Jobless claims fall by 12,000 to 375K
New applications for jobless benefits fell during the first week of August by 12,000 to a total of 375,000, according to data released Thursday by the Labor Department.
In the week ending Aug. 7, initial claims for unemployment insurance fell from the previous week’s revised total of 387,000. The four-week average of claims ticked higher by 1,750 to 396,250 after an unusually high jump in mid-July.
Another 104,572 Americans applied for Pandemic Unemployment Assistance (PUA), an increase of 10,145 from the last week of July, driven primarily by a 4,100-claim increase in California and a 6,000-claim increase in Michigan. Several states have reported sharp one-time increases or decreases in claims throughout the pandemic, largely due to filing and processing issues or fraud.
Jobless claims have steadily declined through August as hiring accelerated through the summer. Roughly half of U.S. states have also pulled out of expanded federal unemployment aid set to expire in September, and the White House has all but formally ruled out an extension.

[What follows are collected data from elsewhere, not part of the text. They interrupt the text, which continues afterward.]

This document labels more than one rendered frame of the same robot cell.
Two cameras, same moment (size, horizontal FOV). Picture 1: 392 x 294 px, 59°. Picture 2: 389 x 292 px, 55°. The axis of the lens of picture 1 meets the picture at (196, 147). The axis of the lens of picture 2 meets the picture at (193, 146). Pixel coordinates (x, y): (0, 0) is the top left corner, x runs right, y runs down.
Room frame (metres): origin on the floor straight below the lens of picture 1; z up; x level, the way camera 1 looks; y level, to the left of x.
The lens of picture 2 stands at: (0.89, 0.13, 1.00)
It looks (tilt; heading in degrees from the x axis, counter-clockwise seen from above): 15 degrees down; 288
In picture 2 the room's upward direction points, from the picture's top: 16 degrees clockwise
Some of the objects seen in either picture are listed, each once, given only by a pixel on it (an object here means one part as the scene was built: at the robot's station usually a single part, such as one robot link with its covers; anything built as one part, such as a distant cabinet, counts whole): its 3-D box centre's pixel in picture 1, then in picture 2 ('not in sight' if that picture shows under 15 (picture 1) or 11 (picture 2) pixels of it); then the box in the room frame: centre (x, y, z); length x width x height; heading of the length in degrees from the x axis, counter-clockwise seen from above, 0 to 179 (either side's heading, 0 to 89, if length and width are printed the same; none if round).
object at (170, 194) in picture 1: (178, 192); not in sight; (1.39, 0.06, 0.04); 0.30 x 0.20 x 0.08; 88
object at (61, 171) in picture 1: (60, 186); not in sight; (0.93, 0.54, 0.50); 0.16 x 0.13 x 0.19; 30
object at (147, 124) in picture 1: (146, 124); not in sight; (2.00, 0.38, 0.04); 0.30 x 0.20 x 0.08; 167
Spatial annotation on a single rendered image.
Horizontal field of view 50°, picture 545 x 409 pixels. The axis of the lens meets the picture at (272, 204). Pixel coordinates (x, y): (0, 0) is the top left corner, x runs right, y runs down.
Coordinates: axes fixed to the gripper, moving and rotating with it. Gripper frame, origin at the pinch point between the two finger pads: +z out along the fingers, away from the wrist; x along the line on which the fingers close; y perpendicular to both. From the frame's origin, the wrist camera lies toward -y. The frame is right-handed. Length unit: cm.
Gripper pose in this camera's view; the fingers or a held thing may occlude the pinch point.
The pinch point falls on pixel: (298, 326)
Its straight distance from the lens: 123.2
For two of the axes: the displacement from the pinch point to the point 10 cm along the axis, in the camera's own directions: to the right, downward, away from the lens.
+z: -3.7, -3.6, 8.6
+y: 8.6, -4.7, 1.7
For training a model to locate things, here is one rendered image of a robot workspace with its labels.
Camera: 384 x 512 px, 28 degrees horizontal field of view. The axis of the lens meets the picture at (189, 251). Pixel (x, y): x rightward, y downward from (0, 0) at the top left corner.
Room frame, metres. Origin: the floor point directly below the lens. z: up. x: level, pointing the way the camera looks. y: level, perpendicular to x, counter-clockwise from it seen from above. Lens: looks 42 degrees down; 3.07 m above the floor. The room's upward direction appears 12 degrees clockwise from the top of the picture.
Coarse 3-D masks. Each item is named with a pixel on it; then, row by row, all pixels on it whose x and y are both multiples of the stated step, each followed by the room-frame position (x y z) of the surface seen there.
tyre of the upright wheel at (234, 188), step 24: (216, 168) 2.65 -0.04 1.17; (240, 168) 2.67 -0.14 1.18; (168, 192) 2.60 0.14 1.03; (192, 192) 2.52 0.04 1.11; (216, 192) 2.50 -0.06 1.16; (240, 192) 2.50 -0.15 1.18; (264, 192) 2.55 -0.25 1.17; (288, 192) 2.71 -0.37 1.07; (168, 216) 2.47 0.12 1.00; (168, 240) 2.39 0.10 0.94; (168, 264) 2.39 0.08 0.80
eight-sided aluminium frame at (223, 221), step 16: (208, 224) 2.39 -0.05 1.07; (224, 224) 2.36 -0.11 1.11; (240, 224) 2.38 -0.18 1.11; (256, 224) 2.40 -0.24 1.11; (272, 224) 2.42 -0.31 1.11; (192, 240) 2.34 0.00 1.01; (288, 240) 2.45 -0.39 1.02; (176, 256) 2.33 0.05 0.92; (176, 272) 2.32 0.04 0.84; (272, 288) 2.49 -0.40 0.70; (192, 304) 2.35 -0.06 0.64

Roughly 7.5 million people stand to lose their jobless benefits when federal unemployment aid expires next month. Most Republican lawmakers and some moderate Democrats say it’s long past time to pull back emergency jobless aid with vaccines widely available, job openings at record highs, and many businesses struggling to hire workers even beyond previous wage levels.
But many liberal lawmakers and advocates have called on Biden to back another extension, particularly as COVID-19 cases surge among unvaccinated Americans and overwhelm hospitals in some hard-hit states.